By Yohai Schweiger
Israeli startup doubleAI, founded by CEO Prof. Amnon Shashua and CTO Prof. Shai Shalev-Shwartz, announced that its AI system, WarpSpeed, has successfully rewritten and re-optimized CUDA kernels in NVIDIA’s cuGraph library — part of the RAPIDS software ecosystem for GPU-accelerated data science — achieving an average 3.6× speed improvement over versions refined by NVIDIA’s CUDA engineers over the past decade.
According to the company, every tested kernel showed some degree of improvement, with more than half delivering over 2× speedups. The optimized code has been published on GitHub, allowing users to deploy the accelerated version without modifying existing application code. The announcement was accompanied by a public post from Shashua on X and a detailed technical blog.
cuGraph is a core component of NVIDIA’s RAPIDS suite and is widely regarded as one of the leading GPU libraries for graph analytics — a critical domain for network analysis, recommendation engines, cybersecurity, bioinformatics, and financial systems. Its kernels were developed over years by engineers specializing in hardware-level performance optimization, where decisions about memory layout, thread scheduling, warp structure, and cache behavior can dramatically affect results.
Unlike conventional application development, GPU performance engineering operates in a deeply contextual decision space with no single “correct” solution — only delicate trade-offs between physical and computational constraints.
Were LLM “Gold Medals” Misleading?
Beyond the engineering achievement itself, Shashua frames the milestone as part of a broader debate over the limits of modern AI — particularly whether large language models, scaled through massive training, can truly tackle deep, complex problems where data is limited, validation is difficult, and reasoning chains are long and context-dependent.
In his post, Shashua notes that AI systems have recently “won gold medals at the IMO” and “outperformed top programmers on CodeForces,” but argues that these victories rely on unusually favorable conditions. He describes what he calls “three hidden crutches: abundant training data, trivial verification, and short reasoning chains.”
“When all three are present,” he writes, “today’s AI excels. Remove even one — and it collapses.”
GPU performance engineering, he argues, is a stress test where none of those conditions hold. “Data is scarce. Correctness is hard to verify. And performance emerges from a long chain of interdependent decisions — memory layout, warp behavior, caching, scheduling, graph structure.” In such environments, there is no synthetic benchmark with a clear answer, but rather a vast and tightly coupled search space where each design choice influences many others.

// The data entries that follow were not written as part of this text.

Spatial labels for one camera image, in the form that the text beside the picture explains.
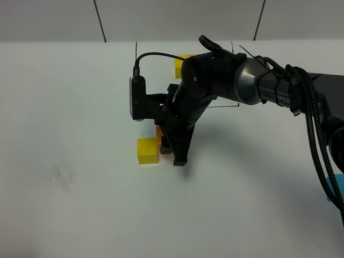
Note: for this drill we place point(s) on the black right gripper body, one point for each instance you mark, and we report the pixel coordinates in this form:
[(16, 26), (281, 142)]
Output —
[(180, 112)]

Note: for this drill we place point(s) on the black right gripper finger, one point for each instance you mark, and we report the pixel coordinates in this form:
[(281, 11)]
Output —
[(180, 144), (165, 146)]

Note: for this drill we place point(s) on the orange cube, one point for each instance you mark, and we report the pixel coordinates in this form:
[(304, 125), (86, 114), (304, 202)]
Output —
[(159, 135)]

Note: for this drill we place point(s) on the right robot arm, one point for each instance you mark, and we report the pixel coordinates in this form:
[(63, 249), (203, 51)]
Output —
[(251, 81)]

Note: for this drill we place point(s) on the template yellow cube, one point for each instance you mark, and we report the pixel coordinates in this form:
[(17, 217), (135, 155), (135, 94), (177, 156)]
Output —
[(178, 64)]

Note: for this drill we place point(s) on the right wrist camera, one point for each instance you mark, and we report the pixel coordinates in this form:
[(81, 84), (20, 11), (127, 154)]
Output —
[(142, 105)]

Shashua further claims that even advanced coding agents struggle in this domain. “Even sophisticated agents like Claude Code, Codex, and Gemini CLI fail dramatically here,” he writes, “often producing incorrect implementations even when provided with cuGraph’s full test suite.” According to him, “scaling alone cannot break this barrier,” and new algorithmic ideas were required to address this level of complexity.
AEI Instead of AGI
Founded in late 2023, doubleAI has raised hundreds of millions of dollars at a valuation reportedly approaching $1 billion. The company focuses on building AI systems tailored to solving particularly complex engineering and scientific problems, where — it claims — expert-level or superhuman performance can be achieved through deep algorithmic search rather than brute-force scaling of language models.

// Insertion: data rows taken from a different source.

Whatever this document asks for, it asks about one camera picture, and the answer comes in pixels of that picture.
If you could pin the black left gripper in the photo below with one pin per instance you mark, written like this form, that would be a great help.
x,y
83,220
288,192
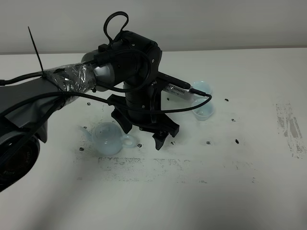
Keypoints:
x,y
135,109

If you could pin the light blue porcelain teapot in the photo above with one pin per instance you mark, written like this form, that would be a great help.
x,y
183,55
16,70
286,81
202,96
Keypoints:
x,y
108,138

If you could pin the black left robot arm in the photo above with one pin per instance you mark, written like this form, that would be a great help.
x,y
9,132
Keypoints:
x,y
127,65

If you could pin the near blue porcelain teacup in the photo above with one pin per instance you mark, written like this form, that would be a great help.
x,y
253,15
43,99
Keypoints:
x,y
204,112

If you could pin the blue porcelain teacup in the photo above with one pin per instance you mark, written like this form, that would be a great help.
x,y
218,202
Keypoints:
x,y
202,86
204,112

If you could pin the far blue porcelain teacup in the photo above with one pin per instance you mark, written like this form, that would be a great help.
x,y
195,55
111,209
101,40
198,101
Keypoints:
x,y
202,86

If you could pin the black zip tie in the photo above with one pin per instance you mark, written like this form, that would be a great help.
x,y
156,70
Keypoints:
x,y
36,51

doubleAI positions the current achievement as part of a broader vision it calls Artificial Expert Intelligence (AEI): systems that consistently outperform human experts in narrow but critical domains where expertise is scarce and expensive. Rather than pursuing generalized AGI, the company concentrates on solving deep optimization problems, combining learning from limited data, probabilistic validation methodologies, and agentic search structures that navigate complex decision spaces.
The approach resembles an advanced algorithmic search system more than a conventional one-shot language model — and, if the performance gains hold up under community scrutiny, may signal a shift in how AI tackles some of computing’s most demanding low-level challenges.